Listen carefully, here’s the most important thing to say about Fargo Season 3. Two episodes in, and no UFOs appeared thus far. Already, that’s an improvement over Season 2. Seriously, though, Fargo Season 2 immediately grabbed you – UFO aside – with its visceral diner massacre set piece and subsequent Gerhardt family drama. Fargo Season 3 starts as a slower burn. The series still peppers the crime drama genre with the requisite black comedy, and all the expected elements register. Many characters speak with that “You betcha!” Minnesota accent. Thugs either wax poetic or exist in a pot-fueled haze of stupidity. Noah Hawley’s directorial vision remains strong, but audiences may cool to the series this time out thanks to an overwhelming sense of the familiar.
The Plot
Fargo Season 3 kicks things off with Emmit and Ray Stussy (Ewan McGregor), twins at odds over money and a priceless stamp. This being Fargo, Ray hires an ex-con to break into Emmit’s house and steal the stamp so he can buy a classy engagement ring for his girlfriend Nikki (the great Mary Elizabeth Winstead). This being Fargo, the ex-con loses the mark’s address and kills the wrong target, the stepfather of on-the-outs police chief Gloria Burgle (Carrie Coon). And this being Fargo, everything grows from there. The byzantine plot is best experienced first-hand. You’d never be able to follow it otherwise.
The Performances
Ewan McGregor’s turn as twins Emmit and Ray Stussy provides the headliner act. He gives two effective and unique performances that, so far, avoids stunt casting. Yet, as good as McGregor is, there are deeper, better performances offered. The aforementioned Winstead ignites the screen in a star-making performance. Remember how you felt when Jennifer Lawrence popped in Silver Linings Playbook and, later, American Hustle? Winstead pops in the same kinetic, firecracker way. She starts with a great character who hitches her fortune to the sad-sack Ray Stussy. With such a passive force, she adopts a contagious can-do attitude with crime, constantly elevating Ray’s game while engaging him just enough to keep him around (probably as the fall guy).

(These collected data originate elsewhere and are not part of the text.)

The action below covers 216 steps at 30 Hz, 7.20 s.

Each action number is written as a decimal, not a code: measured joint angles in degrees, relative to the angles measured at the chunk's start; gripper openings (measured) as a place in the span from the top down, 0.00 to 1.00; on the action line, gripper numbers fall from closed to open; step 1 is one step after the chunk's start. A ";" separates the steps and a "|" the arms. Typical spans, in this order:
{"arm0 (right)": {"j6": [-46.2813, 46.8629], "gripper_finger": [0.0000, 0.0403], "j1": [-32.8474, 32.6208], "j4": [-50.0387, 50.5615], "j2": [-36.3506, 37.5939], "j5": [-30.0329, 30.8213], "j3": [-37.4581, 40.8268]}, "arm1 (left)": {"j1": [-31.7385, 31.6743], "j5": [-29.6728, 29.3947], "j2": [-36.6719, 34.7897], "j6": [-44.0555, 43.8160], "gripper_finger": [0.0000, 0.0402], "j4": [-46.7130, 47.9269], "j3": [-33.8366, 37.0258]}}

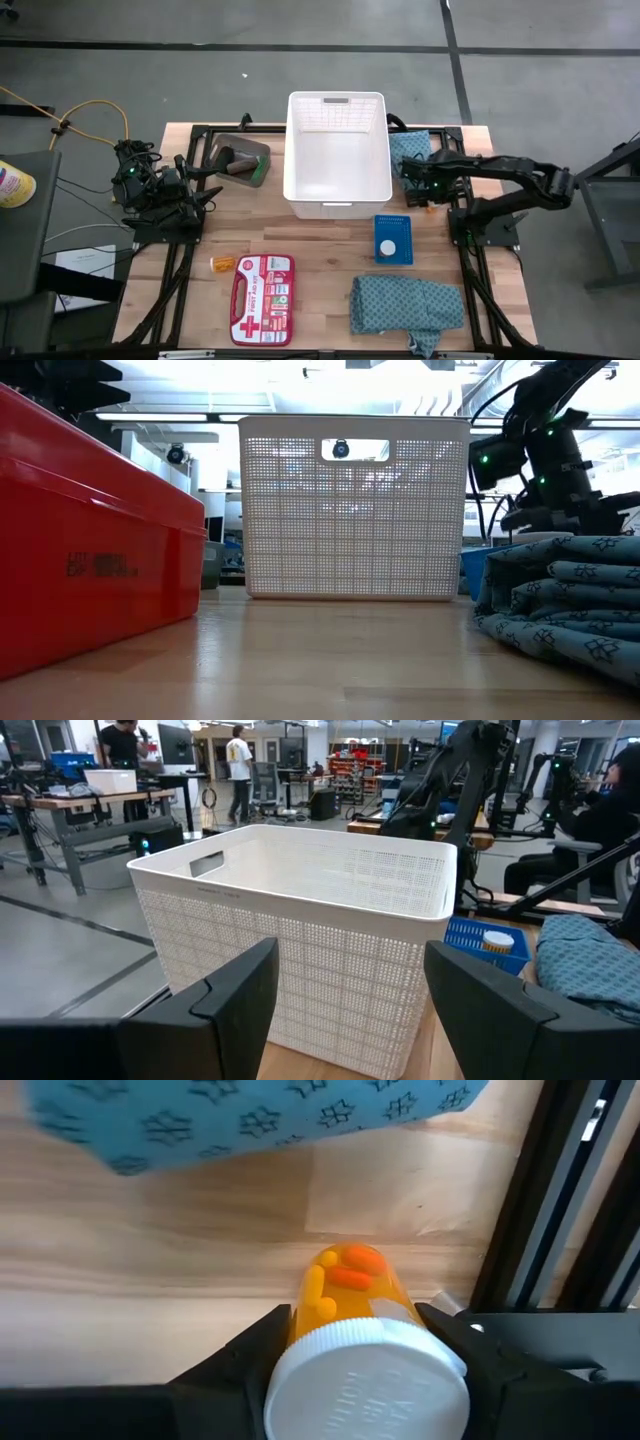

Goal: Pick & place medical supplies in basket/bin
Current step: Put the right orange pill bottle into the blue bin, then put the orange pill bottle into the blue bin

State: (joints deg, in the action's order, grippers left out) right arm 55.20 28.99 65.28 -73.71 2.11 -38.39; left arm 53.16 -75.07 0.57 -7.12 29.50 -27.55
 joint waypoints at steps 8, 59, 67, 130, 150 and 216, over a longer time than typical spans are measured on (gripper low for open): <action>-0.41 0.54 0.00 0.04 11.59 -2.30 0.00 | -0.01 0.00 0.00 -0.07 0.40 0.00 0.00; -5.59 0.54 -27.54 -14.50 21.55 -9.55 -0.01 | 0.01 0.00 -0.01 0.01 0.40 0.00 0.00; -5.77 0.54 -33.37 -16.32 21.55 -9.52 -0.01 | 0.01 0.00 -0.01 -0.14 0.40 0.00 0.00; -28.48 0.54 -41.88 -25.12 1.99 -0.68 -0.02 | -0.01 0.00 0.00 -0.05 0.40 0.01 0.00; -28.32 0.53 -41.88 -25.64 2.01 -0.75 -0.02 | -0.01 0.00 -0.01 -0.05 0.40 0.02 0.00; -31.09 0.41 -44.64 -29.58 24.39 -0.24 -0.02 | 0.00 0.00 -0.01 -0.10 0.40 0.01 0.00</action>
State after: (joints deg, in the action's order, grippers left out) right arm 24.11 -15.64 35.70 -49.32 1.87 -38.41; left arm 53.16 -75.07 0.56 -7.22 29.50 -27.55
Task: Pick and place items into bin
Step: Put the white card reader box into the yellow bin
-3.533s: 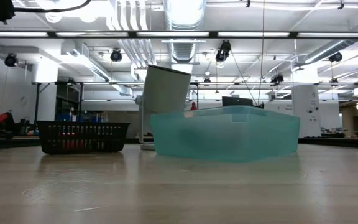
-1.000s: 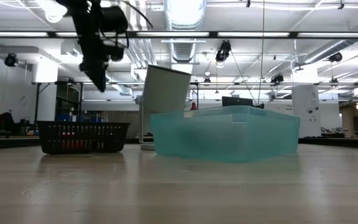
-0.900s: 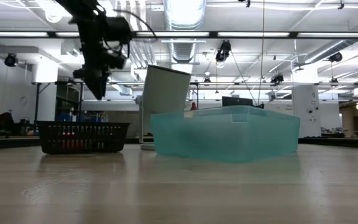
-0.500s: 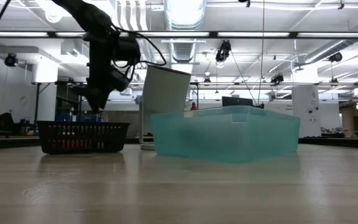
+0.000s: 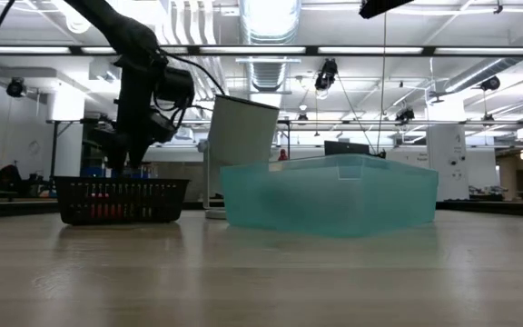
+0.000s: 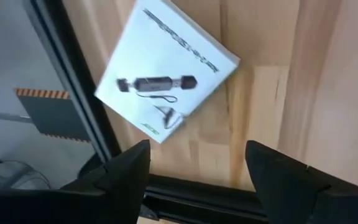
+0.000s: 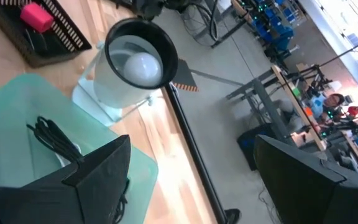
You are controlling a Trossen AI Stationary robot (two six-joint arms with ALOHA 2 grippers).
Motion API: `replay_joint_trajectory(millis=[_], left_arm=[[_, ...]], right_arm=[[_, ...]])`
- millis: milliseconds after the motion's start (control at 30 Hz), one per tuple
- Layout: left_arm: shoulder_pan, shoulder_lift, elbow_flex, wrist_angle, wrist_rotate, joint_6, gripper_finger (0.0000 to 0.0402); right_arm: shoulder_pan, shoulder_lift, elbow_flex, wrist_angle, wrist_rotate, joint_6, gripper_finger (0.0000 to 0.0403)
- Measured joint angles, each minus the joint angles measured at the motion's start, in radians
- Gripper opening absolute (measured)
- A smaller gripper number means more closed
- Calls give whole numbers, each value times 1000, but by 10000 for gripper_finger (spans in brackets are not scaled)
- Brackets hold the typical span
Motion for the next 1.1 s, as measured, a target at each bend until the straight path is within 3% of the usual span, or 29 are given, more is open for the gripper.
replay_joint_trajectory(millis=[233,533,867,1100], left_arm=[[13,0,-59,14,11,46,247],[20,0,-147,168,26,163,247],[77,4,-148,216,23,157,247],[106,78,-139,235,-5,155,247]], right_arm=[[0,0,0,-61,-3,62,324],[0,0,0,-102,-2,97,324],[0,0,0,-112,-2,102,324],[0,0,-1,-117,-2,102,324]])
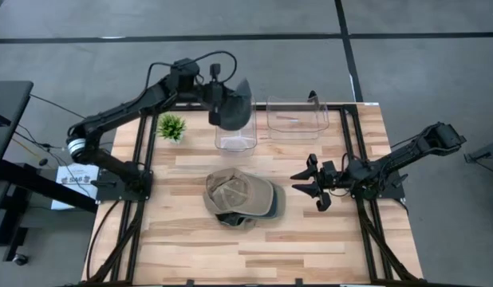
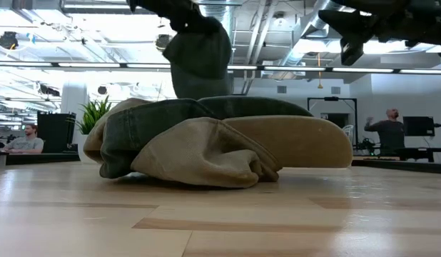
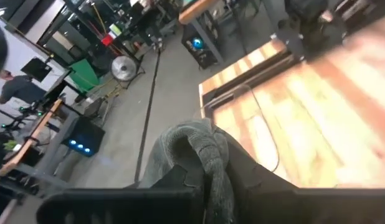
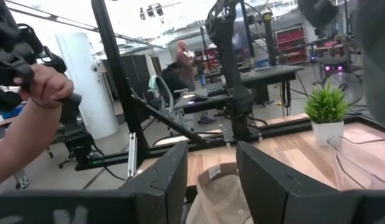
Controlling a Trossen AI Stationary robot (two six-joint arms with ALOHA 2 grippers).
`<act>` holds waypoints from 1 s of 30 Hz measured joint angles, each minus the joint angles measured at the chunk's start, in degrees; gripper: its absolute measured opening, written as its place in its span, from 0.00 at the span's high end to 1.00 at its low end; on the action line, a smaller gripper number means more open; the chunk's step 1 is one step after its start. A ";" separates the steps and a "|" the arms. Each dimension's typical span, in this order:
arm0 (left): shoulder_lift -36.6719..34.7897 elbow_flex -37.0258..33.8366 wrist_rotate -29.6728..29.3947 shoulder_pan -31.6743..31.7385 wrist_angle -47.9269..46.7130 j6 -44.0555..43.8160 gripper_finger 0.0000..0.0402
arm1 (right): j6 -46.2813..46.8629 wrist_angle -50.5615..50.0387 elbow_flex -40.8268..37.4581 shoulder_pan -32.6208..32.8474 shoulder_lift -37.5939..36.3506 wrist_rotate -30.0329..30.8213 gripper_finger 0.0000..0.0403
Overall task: Pick & Place hat
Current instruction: Put the black cap into the left transparent bin
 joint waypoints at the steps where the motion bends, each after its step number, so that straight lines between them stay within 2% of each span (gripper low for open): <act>1: 0.34 0.00 1.18 0.64 -0.17 1.26 0.94 | 0.00 -0.31 0.00 0.00 0.00 0.00 0.69; 6: 2.16 0.00 2.97 2.31 -0.26 6.80 0.94 | -0.02 -0.84 0.00 -0.04 0.00 0.22 0.69; 11: 4.16 0.00 9.11 2.87 -0.26 12.58 0.94 | -0.38 -1.59 0.00 -0.04 0.00 0.37 0.69; 20: 7.35 -0.41 9.43 3.93 -0.22 21.90 0.94 | -0.46 -4.63 0.00 -0.04 0.00 4.38 0.69; 30: 8.17 -0.46 9.46 5.95 -0.13 23.25 0.94 | -0.46 -5.17 0.00 -0.11 0.00 4.77 0.69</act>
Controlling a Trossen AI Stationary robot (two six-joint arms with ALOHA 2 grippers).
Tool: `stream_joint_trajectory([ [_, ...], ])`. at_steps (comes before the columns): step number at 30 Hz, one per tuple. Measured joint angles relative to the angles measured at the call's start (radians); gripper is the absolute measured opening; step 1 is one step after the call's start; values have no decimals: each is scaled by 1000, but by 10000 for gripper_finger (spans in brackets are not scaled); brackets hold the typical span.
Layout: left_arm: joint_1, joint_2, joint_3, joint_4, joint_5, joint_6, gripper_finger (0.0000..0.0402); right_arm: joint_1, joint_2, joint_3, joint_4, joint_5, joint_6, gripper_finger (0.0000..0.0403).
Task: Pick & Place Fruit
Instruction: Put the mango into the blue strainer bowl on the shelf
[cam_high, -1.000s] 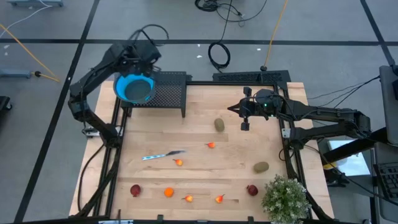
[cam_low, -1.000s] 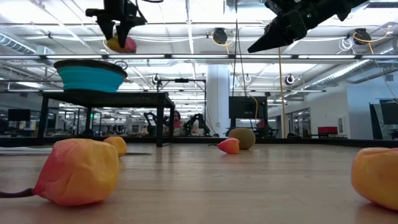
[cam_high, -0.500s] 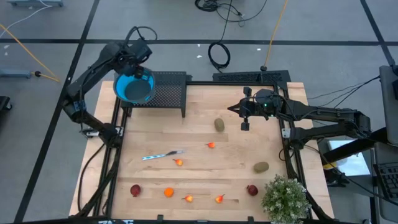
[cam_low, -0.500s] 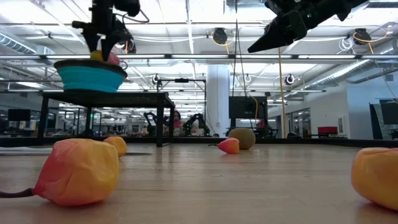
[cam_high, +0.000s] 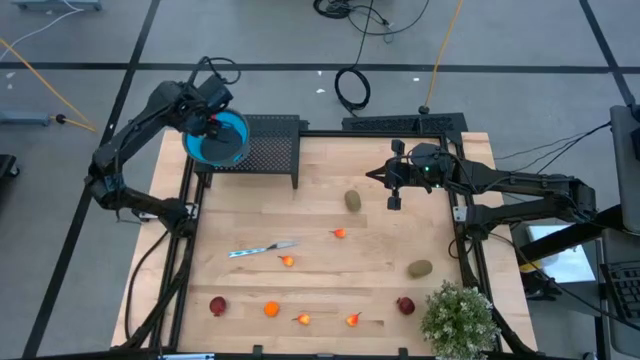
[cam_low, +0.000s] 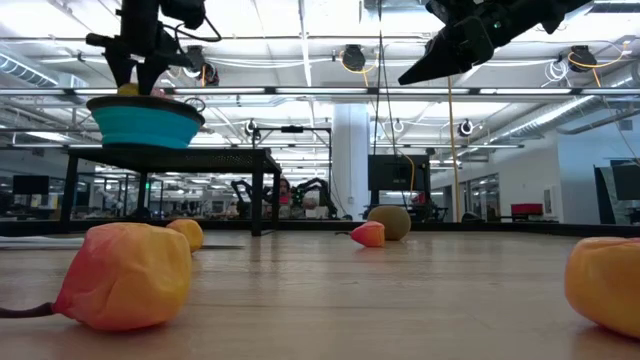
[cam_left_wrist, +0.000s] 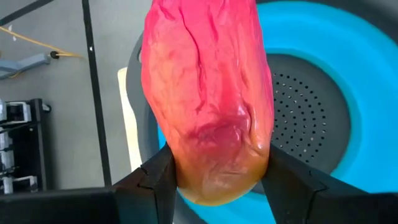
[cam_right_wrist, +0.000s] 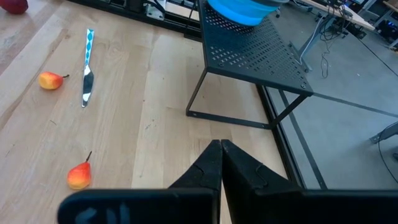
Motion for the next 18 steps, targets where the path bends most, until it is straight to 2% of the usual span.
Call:
stream_joint_trajectory([
  [18,-3,2,-13,24,48,19,184,0,0,0,0,0,0,0],
])
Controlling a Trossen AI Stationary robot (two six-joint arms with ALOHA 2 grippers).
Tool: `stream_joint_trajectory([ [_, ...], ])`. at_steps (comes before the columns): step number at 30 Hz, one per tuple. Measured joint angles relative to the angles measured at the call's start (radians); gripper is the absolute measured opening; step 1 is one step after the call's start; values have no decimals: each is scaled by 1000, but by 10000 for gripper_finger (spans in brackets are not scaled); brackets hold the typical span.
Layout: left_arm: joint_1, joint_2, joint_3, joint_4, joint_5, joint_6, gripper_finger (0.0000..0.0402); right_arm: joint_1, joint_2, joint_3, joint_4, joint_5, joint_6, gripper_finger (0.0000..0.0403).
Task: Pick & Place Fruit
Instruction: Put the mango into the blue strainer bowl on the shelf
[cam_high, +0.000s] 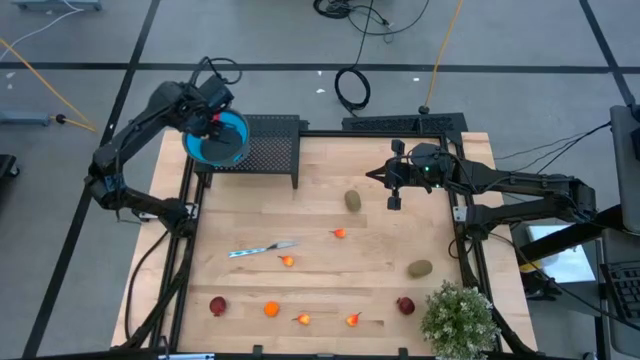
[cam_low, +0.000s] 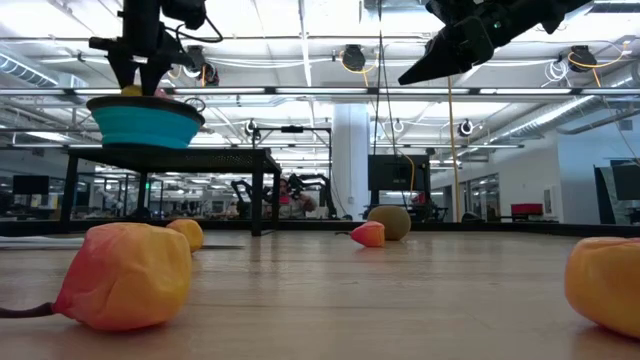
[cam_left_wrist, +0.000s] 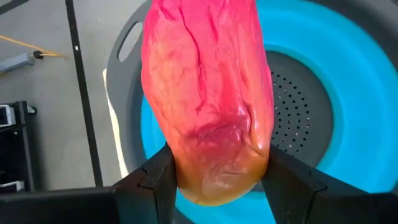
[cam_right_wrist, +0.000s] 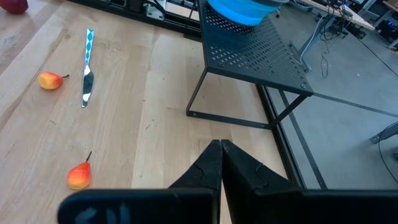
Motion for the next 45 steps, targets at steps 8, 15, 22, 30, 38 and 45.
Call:
stream_joint_trajectory([
  [8,-4,1,-91,42,45,8,184,0,0,0,0,0,0,0],
  [15,-4,1,-92,47,46,14,184,0,0,0,0,0,0,0],
  [22,-22,1,-92,50,80,18,184,0,0,0,0,0,0,0],
  [30,-27,1,-92,50,63,40,184,0,0,0,0,0,0,0],
  [38,-27,0,-99,56,41,60,184,0,0,0,0,0,0,0],
  [45,-27,0,-176,65,45,61,184,0,0,0,0,0,0,0],
])
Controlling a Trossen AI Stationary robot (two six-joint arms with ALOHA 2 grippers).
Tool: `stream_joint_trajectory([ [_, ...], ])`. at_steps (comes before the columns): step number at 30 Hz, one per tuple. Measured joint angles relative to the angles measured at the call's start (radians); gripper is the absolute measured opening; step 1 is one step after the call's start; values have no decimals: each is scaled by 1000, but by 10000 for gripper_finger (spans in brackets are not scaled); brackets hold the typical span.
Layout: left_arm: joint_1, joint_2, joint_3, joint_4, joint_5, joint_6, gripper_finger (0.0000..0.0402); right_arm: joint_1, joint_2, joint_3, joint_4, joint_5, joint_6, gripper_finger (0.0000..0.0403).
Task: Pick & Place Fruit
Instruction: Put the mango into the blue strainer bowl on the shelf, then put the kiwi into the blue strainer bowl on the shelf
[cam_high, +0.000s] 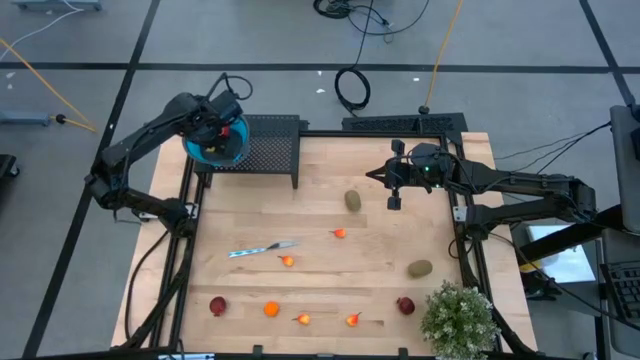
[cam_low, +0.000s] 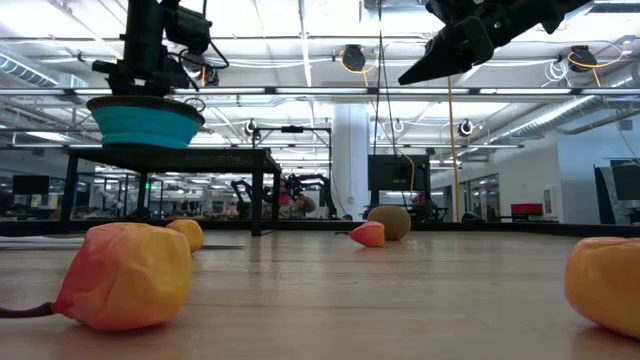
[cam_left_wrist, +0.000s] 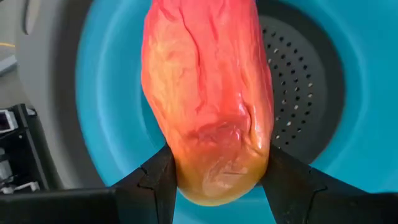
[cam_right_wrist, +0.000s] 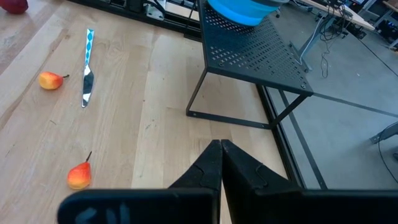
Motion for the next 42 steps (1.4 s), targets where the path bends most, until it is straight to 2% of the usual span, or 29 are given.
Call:
stream_joint_trajectory([
  [18,0,0,-37,40,1,49,186,0,0,0,0,0,0,0],
  [30,0,0,-34,34,2,64,282,0,0,0,0,0,0,0],
  [35,1,0,39,-55,18,60,307,0,0,0,0,0,0,0],
  [42,-7,-13,250,-98,8,47,312,0,0,0,0,0,0,0],
])
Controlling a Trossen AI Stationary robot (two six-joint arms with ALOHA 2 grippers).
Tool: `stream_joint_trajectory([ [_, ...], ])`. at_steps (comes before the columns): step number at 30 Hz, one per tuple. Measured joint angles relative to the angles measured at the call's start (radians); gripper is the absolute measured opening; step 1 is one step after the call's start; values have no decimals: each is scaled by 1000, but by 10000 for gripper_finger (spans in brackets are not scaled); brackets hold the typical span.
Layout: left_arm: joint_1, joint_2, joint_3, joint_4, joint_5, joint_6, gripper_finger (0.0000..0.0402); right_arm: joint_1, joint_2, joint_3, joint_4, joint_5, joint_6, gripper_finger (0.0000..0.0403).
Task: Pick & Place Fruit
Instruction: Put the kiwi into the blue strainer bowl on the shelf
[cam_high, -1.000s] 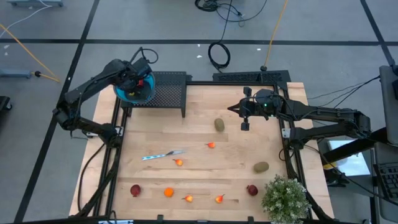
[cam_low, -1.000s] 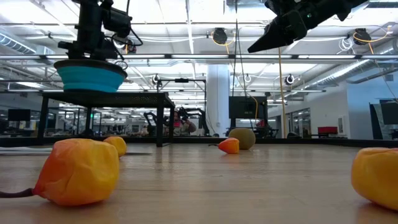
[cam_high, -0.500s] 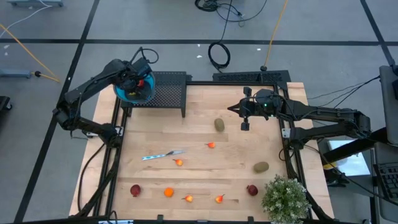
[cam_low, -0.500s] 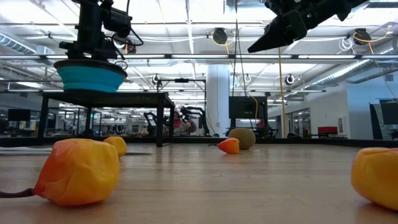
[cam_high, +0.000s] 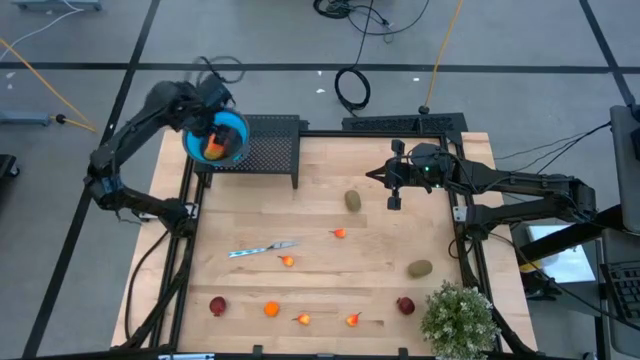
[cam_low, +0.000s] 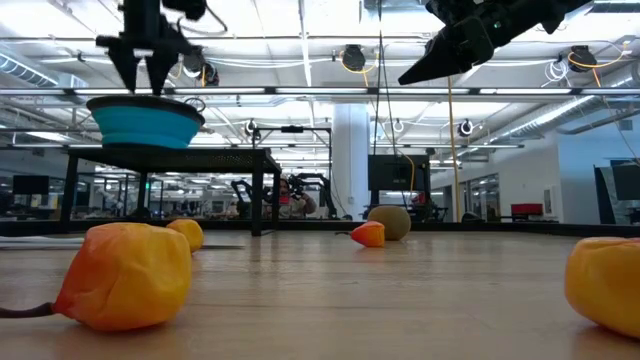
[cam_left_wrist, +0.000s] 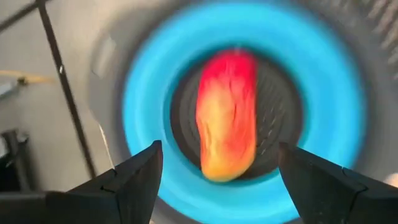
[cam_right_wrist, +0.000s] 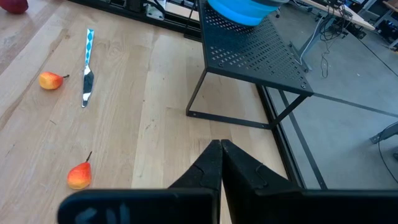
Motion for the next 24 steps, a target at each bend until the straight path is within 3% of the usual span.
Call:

If Winstead’s great performance lives within the standard Fargo universe, though, David Thewlis as the mysterious V.M. Varga lives in another universe entirely. Visually skewed with comically bad teeth, Thewlis acts on a different wavelength, delivering the snake-eating-its-own-tail language of his extended monologues as menacing threats. Some may find his delivery and presence off-putting. I think he feels more at home here than almost anyone else in the cast.
Sadly, somewhat swallowed by the colorful gallery around her, Carrie Coon fails to register a strong presence in the first two episodes. Here, she has the Patrick Wilson of Fargo Season 2 role (or maybe even Tommy Lee Jones of No Country For Old Men). She’s the strong moral center raising a child in a violent world. She longs for the simplicity of the past and for a life of certainty. Her performance lives in the subtle moments, much like her brilliant work on The Leftovers. I still found her fascinating to watch, but in this Fargo-ian world of gimmicky performances, she may not rise as high above the crowd as once thought.
The Final Verdict
I’m going to damn Fargo Season 3 with the faintest of praise. It delivers a well written, expertly directed, and brilliantly acted few hours so far (plus a fantastic score by Jeff Russo). Yet, we’ve come to expect all that from Hawley by now. The labyrinthine criminal acts still have the same entangling effects. The snow-filled vistas are peppered with colorful characters. The accents are still funny. To me, the story feels slightly forced, grabbing at depth that may never exist. It obviously has room to grow over the course of the series, but it already feels diminished when compared to its successors. I’ll still watch for Winstead, Thewlis, and the always-great (and underrated) Michael Stuhlbarg. The end result, though, may fall beneath the overall quality of Season 2. Bizarre UFOs notwithstanding.